Signature (Note 6) :

Notes:

  1. Please insert the number of H shares to which this proxy form relates. If no number is inserted, this proxy form will be deemed to relate to all shares registered in your name(s).

  2. Please insert full name(s) and address(es) in BLOCK CAPITALS as shown in the register of members of the Company.

  3. Please insert the number of all the H shares in the Company registered in your name(s) and delete as appropriate.

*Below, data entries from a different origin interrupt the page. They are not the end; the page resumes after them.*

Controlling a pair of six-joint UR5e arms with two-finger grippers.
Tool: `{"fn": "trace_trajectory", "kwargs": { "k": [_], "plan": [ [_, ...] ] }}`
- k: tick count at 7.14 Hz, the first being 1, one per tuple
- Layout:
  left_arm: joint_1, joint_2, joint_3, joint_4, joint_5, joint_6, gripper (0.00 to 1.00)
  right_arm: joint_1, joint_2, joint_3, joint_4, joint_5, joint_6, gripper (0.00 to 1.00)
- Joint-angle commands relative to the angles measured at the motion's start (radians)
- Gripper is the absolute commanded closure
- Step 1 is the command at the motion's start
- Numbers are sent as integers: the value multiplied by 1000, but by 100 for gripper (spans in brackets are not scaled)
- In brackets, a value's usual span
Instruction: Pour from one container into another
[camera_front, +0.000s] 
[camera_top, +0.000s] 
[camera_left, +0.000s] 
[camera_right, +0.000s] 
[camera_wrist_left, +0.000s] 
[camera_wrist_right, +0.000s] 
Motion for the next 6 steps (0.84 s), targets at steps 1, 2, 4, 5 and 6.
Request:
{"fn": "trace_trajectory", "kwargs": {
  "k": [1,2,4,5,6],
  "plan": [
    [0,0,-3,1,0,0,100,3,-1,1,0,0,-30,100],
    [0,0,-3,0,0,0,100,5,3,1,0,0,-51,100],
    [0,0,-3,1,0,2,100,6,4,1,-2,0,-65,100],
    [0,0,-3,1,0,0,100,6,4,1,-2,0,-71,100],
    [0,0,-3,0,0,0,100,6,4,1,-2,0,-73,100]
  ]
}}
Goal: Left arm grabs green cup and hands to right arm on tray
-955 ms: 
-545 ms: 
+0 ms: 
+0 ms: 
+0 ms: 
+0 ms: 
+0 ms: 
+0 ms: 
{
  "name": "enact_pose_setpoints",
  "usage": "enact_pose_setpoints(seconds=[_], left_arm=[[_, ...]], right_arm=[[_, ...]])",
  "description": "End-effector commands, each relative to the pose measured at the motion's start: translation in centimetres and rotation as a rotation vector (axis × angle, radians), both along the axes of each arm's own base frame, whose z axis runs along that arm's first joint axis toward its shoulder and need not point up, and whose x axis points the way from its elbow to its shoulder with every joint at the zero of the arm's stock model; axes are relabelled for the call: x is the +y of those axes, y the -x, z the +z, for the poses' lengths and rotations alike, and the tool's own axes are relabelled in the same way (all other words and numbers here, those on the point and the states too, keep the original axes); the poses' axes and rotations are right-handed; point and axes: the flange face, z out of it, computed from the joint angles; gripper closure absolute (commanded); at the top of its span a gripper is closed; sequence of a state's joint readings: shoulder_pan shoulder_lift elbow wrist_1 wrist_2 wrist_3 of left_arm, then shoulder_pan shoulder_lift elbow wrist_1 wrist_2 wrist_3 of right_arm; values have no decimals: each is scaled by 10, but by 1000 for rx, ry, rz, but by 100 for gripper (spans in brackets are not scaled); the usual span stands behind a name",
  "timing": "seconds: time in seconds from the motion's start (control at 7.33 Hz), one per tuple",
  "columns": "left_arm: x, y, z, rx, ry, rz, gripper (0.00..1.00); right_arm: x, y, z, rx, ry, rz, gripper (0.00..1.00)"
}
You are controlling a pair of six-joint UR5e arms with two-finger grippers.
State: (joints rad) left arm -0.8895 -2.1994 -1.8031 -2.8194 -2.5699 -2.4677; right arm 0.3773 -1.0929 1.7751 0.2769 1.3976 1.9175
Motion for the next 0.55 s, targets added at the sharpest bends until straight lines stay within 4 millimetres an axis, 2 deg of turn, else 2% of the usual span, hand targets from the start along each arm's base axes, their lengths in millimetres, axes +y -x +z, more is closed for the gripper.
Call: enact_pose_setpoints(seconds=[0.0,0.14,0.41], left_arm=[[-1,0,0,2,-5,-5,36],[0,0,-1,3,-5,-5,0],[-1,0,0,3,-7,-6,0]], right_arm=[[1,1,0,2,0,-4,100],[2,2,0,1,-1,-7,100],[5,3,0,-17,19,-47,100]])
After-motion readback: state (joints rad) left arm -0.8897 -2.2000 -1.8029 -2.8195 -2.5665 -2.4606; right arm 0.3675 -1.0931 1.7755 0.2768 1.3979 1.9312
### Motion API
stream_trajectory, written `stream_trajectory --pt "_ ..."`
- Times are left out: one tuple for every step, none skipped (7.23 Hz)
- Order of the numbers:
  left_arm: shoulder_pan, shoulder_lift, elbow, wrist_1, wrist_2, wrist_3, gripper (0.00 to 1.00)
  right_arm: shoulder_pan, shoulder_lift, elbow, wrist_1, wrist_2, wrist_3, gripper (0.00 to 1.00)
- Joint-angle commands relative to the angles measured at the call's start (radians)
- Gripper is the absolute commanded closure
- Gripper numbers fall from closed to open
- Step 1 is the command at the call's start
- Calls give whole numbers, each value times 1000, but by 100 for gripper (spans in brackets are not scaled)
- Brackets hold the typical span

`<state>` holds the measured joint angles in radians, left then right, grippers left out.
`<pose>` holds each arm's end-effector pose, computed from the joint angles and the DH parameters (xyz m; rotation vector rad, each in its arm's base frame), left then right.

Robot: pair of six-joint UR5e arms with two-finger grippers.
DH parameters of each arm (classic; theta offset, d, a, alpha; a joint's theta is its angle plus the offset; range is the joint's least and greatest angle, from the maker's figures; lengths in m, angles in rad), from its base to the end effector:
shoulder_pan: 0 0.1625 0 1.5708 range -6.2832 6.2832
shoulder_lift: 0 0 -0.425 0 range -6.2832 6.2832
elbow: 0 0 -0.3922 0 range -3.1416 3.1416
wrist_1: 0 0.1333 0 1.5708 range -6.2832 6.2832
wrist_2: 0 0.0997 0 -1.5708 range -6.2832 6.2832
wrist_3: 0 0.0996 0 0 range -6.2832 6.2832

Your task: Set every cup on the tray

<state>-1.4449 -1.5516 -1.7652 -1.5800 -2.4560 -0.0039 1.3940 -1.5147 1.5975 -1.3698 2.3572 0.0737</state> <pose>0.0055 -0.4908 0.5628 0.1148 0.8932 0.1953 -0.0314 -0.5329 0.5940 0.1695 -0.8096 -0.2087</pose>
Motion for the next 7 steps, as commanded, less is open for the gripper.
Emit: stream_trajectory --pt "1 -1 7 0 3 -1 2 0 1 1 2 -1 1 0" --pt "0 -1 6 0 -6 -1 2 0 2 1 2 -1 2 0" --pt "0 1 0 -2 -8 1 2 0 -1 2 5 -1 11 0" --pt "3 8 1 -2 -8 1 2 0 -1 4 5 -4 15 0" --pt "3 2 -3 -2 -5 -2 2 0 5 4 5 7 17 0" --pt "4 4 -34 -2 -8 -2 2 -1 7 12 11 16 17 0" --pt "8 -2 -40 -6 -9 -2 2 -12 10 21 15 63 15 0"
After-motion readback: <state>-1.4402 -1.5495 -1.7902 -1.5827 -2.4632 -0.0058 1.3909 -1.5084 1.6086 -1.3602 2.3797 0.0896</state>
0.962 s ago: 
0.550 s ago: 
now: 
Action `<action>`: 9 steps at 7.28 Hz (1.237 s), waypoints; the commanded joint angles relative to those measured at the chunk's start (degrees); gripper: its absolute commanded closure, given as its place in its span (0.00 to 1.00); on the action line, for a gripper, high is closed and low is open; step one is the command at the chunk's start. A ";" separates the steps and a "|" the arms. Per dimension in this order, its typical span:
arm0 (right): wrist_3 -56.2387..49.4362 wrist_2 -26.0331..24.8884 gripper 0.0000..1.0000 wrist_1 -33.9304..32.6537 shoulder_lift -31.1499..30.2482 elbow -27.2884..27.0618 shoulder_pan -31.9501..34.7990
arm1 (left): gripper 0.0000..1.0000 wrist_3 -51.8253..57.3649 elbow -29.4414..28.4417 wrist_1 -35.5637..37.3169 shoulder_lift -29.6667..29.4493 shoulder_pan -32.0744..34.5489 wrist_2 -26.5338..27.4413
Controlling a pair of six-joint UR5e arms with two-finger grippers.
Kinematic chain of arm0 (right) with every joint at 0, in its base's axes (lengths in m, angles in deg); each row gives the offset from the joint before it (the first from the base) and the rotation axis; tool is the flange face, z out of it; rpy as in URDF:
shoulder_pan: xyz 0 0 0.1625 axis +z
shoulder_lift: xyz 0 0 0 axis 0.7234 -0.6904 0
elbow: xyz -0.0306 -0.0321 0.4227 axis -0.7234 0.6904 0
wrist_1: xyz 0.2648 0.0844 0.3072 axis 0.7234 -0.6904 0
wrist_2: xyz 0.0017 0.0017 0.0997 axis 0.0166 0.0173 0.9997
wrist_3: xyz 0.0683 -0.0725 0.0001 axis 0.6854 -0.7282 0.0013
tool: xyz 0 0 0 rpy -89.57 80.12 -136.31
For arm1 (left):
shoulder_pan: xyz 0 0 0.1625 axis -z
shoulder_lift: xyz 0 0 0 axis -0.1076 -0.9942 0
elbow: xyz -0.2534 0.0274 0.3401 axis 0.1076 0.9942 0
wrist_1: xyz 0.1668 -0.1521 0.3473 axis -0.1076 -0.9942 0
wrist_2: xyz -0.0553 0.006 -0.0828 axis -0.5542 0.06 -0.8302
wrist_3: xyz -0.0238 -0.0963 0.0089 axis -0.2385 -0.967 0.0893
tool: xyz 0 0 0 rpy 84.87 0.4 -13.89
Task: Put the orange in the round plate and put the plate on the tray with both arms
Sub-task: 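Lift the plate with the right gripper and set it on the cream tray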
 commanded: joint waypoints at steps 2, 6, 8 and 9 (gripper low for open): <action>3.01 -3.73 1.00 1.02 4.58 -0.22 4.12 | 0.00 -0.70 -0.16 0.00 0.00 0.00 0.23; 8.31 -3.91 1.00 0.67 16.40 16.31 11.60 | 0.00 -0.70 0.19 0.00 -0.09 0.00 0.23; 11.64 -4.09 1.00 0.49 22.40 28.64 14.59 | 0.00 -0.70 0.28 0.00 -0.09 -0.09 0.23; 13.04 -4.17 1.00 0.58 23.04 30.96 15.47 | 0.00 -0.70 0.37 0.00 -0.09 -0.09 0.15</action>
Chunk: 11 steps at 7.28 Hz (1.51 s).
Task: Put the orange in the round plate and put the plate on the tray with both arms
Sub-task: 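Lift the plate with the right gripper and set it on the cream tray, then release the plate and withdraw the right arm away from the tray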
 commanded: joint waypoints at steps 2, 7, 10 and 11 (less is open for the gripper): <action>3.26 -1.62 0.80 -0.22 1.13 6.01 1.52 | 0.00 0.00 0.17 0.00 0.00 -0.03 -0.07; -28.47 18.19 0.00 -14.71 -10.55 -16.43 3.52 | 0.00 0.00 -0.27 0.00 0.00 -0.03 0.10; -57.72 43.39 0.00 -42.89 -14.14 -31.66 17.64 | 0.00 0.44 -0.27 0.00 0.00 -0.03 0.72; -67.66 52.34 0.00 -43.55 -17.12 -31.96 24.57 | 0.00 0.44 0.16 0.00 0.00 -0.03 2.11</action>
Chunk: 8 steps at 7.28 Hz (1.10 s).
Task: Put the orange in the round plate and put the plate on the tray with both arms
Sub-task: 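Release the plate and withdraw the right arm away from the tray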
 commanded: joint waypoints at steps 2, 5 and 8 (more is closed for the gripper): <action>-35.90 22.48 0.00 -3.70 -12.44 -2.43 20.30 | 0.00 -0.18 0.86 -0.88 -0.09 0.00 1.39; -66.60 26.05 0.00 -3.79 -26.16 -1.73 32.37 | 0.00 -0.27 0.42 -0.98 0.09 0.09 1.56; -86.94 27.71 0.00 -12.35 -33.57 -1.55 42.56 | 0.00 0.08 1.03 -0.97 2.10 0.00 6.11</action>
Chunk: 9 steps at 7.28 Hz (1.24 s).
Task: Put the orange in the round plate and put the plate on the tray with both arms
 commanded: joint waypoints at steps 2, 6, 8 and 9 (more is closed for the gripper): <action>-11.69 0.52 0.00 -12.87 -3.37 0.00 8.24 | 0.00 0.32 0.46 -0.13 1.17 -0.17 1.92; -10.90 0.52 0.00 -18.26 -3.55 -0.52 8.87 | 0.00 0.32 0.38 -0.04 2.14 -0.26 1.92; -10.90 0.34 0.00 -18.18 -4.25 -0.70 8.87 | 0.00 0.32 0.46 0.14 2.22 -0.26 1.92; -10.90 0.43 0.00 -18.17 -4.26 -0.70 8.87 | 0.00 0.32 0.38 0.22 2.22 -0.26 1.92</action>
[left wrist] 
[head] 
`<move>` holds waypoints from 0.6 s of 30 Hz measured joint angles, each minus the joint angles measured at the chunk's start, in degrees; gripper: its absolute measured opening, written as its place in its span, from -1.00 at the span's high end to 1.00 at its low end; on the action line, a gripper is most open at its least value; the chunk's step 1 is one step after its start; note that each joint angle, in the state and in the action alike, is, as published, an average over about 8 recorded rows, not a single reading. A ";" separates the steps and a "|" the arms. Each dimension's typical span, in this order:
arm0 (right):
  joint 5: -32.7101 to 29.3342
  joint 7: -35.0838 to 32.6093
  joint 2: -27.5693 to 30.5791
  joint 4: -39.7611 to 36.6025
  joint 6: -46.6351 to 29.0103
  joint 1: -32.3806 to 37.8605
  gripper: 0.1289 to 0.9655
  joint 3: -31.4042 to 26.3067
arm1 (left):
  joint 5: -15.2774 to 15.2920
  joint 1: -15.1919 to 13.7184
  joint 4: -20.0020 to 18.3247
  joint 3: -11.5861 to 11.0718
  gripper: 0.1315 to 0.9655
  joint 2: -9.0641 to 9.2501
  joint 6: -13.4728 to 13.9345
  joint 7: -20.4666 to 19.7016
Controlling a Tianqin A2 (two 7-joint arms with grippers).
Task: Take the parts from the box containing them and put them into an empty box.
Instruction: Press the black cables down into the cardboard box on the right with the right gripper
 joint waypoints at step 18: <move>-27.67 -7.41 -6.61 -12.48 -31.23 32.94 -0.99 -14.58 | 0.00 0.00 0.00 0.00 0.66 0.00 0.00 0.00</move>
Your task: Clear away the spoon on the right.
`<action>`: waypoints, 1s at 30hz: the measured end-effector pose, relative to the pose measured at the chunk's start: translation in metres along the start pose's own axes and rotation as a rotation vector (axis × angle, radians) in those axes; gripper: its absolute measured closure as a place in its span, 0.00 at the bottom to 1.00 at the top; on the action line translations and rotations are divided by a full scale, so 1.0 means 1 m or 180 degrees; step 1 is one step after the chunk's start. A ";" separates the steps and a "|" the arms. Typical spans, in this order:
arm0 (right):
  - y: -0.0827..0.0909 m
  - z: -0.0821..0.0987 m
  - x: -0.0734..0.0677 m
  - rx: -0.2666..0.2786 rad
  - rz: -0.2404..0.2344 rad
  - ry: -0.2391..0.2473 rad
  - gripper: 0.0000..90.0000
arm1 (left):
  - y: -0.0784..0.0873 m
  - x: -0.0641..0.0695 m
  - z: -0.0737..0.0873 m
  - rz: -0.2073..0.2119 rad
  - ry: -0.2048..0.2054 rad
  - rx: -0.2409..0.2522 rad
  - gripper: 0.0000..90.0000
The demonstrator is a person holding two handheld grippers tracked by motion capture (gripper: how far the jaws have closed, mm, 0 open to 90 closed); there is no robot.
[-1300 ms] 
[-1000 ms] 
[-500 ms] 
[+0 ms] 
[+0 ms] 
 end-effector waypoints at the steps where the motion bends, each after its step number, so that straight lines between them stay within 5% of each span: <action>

  4. If any proxy other than the chairman is preferred, please strike out “the chairman of the Second 2011 extraordinary general meeting of the Company” and insert the name(s) and address(es) of the proxy or proxies desired in the space provided. A shareholder is entitled to appoint any person(s) to be his/her proxy or proxies. A proxy may or may not be a shareholder of the Company. Any alteration made to this form of proxy must be initialled by the person who signs it .

  5. Important: If you wish to vote for any resolution, please place a “ 3 ” in the box marked “FOR”. If you wish to vote against any resolution, please place an “X” in the box marked “AGAINST” . Failure to complete either of the above mentioned boxes will entitle your proxy to cast your vote(s) or abstain at his or her discretion. Unless you have indicated otherwise in this form of proxy, your proxy will also be entitled to vote or abstain at his or her discretion on any resolution properly put to the EGM other than those referred to in the notice of EGM.

  6. This form of proxy must be signed by you or your attorney duly authorised in writing or, if the appointor is a corporation, must be executed under its common seal or under the hand of an officer or attorney of the corporation duly authorised in writing.

  7. Where there are joint registered holders of any share, any one of such persons may vote at the EGM, either personally or by proxy, in respect of such share as if he were solely entitled thereto, but if more than one of such joint holders is present at the EGM, personally or by proxy, then one of the persons so present whose name stands first on the register in respect of such share shall alone be entitled to vote in respect thereof.

  8. To be valid, this form of proxy, together with any power of attorney or other authority (if any) under which it is signed or a notarially certified copy thereof, must be deposited with the Company’s branch share registrar in Hong Kong, Hong Kong Registrars Limited at 17M/F, Hopewell Centre, 183 Queen’s Road East, Wanchai, Hong Kong not later than 24 hours before the time appointed for holding of the EGM or any adjournment thereof (as the case may be).

  9. Completion and delivery of this form of proxy will not preclude you from attending and voting at the EGM or any adjournment thereof should you so wish.